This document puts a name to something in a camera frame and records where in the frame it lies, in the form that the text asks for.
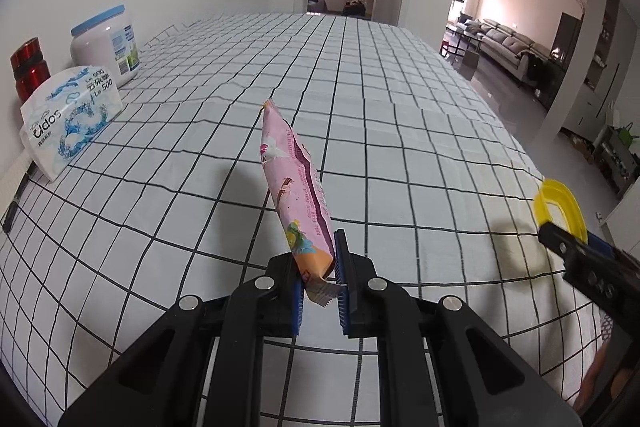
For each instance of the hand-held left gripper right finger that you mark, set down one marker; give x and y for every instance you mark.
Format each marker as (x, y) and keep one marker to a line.
(342, 287)

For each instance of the red stool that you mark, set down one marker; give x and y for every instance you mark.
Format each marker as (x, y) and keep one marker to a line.
(444, 48)

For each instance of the pink snack packet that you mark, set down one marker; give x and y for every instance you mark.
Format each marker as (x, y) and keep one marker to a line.
(295, 172)

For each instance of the black pen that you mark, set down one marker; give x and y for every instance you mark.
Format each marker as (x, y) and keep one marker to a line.
(15, 172)

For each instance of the grey sofa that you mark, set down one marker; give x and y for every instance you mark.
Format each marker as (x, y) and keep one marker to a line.
(505, 44)

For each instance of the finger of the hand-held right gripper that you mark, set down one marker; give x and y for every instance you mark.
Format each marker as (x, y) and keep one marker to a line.
(557, 239)
(602, 248)

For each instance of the dark coffee table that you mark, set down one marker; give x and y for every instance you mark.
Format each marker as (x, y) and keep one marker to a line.
(465, 38)

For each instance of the white checked tablecloth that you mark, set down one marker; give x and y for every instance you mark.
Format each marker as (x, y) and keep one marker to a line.
(350, 107)

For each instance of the white tissue pack blue print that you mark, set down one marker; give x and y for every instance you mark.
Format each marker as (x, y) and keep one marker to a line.
(70, 117)

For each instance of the white jar with blue lid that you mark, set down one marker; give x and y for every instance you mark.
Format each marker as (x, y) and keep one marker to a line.
(100, 47)

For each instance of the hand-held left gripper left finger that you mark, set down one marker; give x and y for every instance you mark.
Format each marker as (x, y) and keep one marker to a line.
(299, 307)

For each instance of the person's right hand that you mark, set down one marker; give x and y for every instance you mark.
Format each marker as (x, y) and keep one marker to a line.
(602, 377)

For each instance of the dark tall cabinet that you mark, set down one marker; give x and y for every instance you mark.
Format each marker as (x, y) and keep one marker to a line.
(564, 52)

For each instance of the green bag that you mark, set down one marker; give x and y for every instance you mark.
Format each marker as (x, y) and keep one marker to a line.
(626, 136)

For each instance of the red metal canister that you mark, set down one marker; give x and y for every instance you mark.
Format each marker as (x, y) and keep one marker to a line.
(30, 72)
● ● ● ● ●
*Exercise directions*
Retype every entry exactly as written. Leave the pictures out.

*Solution to this task*
This document puts a name to something in a camera frame and records where in the frame it lies, in the form that the text asks for.
For each instance of the hand-held left gripper right finger that you mark, set down one marker; give x and y for every instance you mark.
Format each marker as (x, y) and keep one marker to a line.
(342, 287)

For each instance of the red stool that you mark, set down one marker; give x and y for every instance you mark.
Format each marker as (x, y) and keep one marker to a line.
(444, 48)

For each instance of the pink snack packet that you mark, set down one marker; give x and y for every instance you mark.
Format each marker as (x, y) and keep one marker to a line.
(295, 172)

For each instance of the black pen that you mark, set down one marker; give x and y for every instance you mark.
Format each marker as (x, y) and keep one marker to a line.
(15, 172)

For each instance of the grey sofa that you mark, set down one marker; give x and y for every instance you mark.
Format each marker as (x, y) and keep one marker to a line.
(505, 44)

For each instance of the finger of the hand-held right gripper that you mark, set down one marker; give x and y for every instance you mark.
Format each marker as (x, y) and keep one marker to a line.
(557, 239)
(602, 248)

For each instance of the dark coffee table that you mark, set down one marker; give x and y for every instance you mark.
Format each marker as (x, y) and keep one marker to a line.
(465, 38)

For each instance of the white checked tablecloth that you mark, set down one marker; give x and y for every instance you mark.
Format each marker as (x, y) and keep one marker to a line.
(350, 107)

For each instance of the white tissue pack blue print that you mark, set down one marker; give x and y for every instance you mark.
Format each marker as (x, y) and keep one marker to a line.
(70, 117)

For each instance of the white jar with blue lid that you mark, set down one marker; give x and y for every instance you mark.
Format each marker as (x, y) and keep one marker to a line.
(100, 47)

For each instance of the hand-held left gripper left finger that you mark, set down one marker; give x and y for every instance you mark.
Format each marker as (x, y) and keep one marker to a line.
(299, 307)

For each instance of the person's right hand that you mark, set down one marker; give x and y for every instance you mark.
Format each marker as (x, y) and keep one marker to a line.
(602, 377)

For each instance of the dark tall cabinet that you mark, set down one marker; give x and y for every instance you mark.
Format each marker as (x, y) and keep one marker to a line.
(564, 52)

For each instance of the green bag that you mark, set down one marker; give x and y for every instance you mark.
Format each marker as (x, y) and keep one marker to a line.
(626, 136)

For each instance of the red metal canister that you mark, set down one marker; give x and y for every instance you mark.
Format each marker as (x, y) and keep one marker to a line.
(30, 72)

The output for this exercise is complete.